TASK BRIEF: Each line below should be repeated exactly as it stands.

*** THE DATA Section Begins ***

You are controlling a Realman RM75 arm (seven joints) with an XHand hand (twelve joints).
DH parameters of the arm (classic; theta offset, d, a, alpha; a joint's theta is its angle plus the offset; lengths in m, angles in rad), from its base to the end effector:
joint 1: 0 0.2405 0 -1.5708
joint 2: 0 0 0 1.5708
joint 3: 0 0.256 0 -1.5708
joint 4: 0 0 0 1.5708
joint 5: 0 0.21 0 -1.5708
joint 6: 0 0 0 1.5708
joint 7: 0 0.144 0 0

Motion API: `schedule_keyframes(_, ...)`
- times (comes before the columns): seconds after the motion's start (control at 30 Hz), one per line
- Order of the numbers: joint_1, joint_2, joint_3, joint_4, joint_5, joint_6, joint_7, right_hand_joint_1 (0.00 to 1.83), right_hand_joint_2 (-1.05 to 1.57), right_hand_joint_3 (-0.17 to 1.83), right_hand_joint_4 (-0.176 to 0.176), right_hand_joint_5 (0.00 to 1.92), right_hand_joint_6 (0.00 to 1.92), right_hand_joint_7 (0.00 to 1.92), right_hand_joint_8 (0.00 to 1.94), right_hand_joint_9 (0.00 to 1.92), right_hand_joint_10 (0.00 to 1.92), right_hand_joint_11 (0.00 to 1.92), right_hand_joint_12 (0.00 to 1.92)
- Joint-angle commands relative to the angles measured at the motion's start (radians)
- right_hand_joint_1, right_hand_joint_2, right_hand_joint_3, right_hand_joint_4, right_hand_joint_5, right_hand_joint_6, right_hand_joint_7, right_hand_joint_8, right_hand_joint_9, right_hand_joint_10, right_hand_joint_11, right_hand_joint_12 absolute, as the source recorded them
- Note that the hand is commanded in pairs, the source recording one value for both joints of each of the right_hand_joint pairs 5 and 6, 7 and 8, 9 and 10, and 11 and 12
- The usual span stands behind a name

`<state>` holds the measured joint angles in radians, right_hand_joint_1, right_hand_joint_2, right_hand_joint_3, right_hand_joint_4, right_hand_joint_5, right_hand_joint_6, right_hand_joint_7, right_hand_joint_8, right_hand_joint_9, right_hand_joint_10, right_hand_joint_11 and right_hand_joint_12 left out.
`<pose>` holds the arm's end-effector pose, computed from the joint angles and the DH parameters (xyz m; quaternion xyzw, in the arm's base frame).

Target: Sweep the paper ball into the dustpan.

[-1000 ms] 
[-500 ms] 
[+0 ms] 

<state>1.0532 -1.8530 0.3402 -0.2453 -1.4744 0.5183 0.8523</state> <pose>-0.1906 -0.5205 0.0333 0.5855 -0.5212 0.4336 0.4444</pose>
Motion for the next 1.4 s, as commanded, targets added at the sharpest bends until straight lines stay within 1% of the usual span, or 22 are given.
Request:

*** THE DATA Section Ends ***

RESULT:
You are controlling a Realman RM75 arm (seven joints) with an XHand hand (twelve joints).
DH parameters of the arm (classic; theta offset, d, a, alpha; a joint's theta is its angle plus the offset; lengths in m, angles in rad), from its base to the end effector:
joint 1: 0 0.2405 0 -1.5708
joint 2: 0 0 0 1.5708
joint 3: 0 0.256 0 -1.5708
joint 4: 0 0 0 1.5708
joint 5: 0 0.21 0 -1.5708
joint 6: 0 0 0 1.5708
joint 7: 0 0.144 0 0

Motion API: `schedule_keyframes(_, ...)`
- times (comes before the columns): seconds after the motion's start (control at 30 Hz), one per line
- Order of the numbers: joint_1, joint_2, joint_3, joint_4, joint_5, joint_6, joint_7, right_hand_joint_1 (0.00 to 1.83), right_hand_joint_2 (-1.05 to 1.57), right_hand_joint_3 (-0.17 to 1.83), right_hand_joint_4 (-0.176 to 0.176), right_hand_joint_5 (0.00 to 1.92), right_hand_joint_6 (0.00 to 1.92), right_hand_joint_7 (0.00 to 1.92), right_hand_joint_8 (0.00 to 1.94), right_hand_joint_9 (0.00 to 1.92), right_hand_joint_10 (0.00 to 1.92), right_hand_joint_11 (0.00 to 1.92), right_hand_joint_12 (0.00 to 1.92)
- Joint-angle commands relative to the angles measured at the motion's start (radians)
- right_hand_joint_1, right_hand_joint_2, right_hand_joint_3, right_hand_joint_4, right_hand_joint_5, right_hand_joint_6, right_hand_joint_7, right_hand_joint_8, right_hand_joint_9, right_hand_joint_10, right_hand_joint_11, right_hand_joint_12 absolute, as the source recorded them
- Note that the hand is commanded in pairs, the source recording one value for both joints of each of the right_hand_joint pairs 5 and 6, 7 and 8, 9 and 10, and 11 and 12
- The usual span stands behind a name

`<state>` holds the measured joint angles in radians, right_hand_joint_1, right_hand_joint_2, right_hand_joint_3, right_hand_joint_4, right_hand_joint_5, right_hand_joint_6, right_hand_joint_7, right_hand_joint_8, right_hand_joint_9, right_hand_joint_10, right_hand_joint_11 and right_hand_joint_12 left out.
`<pose>` holds the arm's end-effector pose, computed from the joint angles and the DH parameters (xyz m; quaternion xyzw, in the arm's base frame).

Target: Sweep the paper ball into the dustpan.

[-1000 ms] 
[-500 ms] 
[+0 ms] 

<state>1.0532 -1.8530 0.3402 -0.2453 -1.4744 0.5183 0.8523</state> <pose>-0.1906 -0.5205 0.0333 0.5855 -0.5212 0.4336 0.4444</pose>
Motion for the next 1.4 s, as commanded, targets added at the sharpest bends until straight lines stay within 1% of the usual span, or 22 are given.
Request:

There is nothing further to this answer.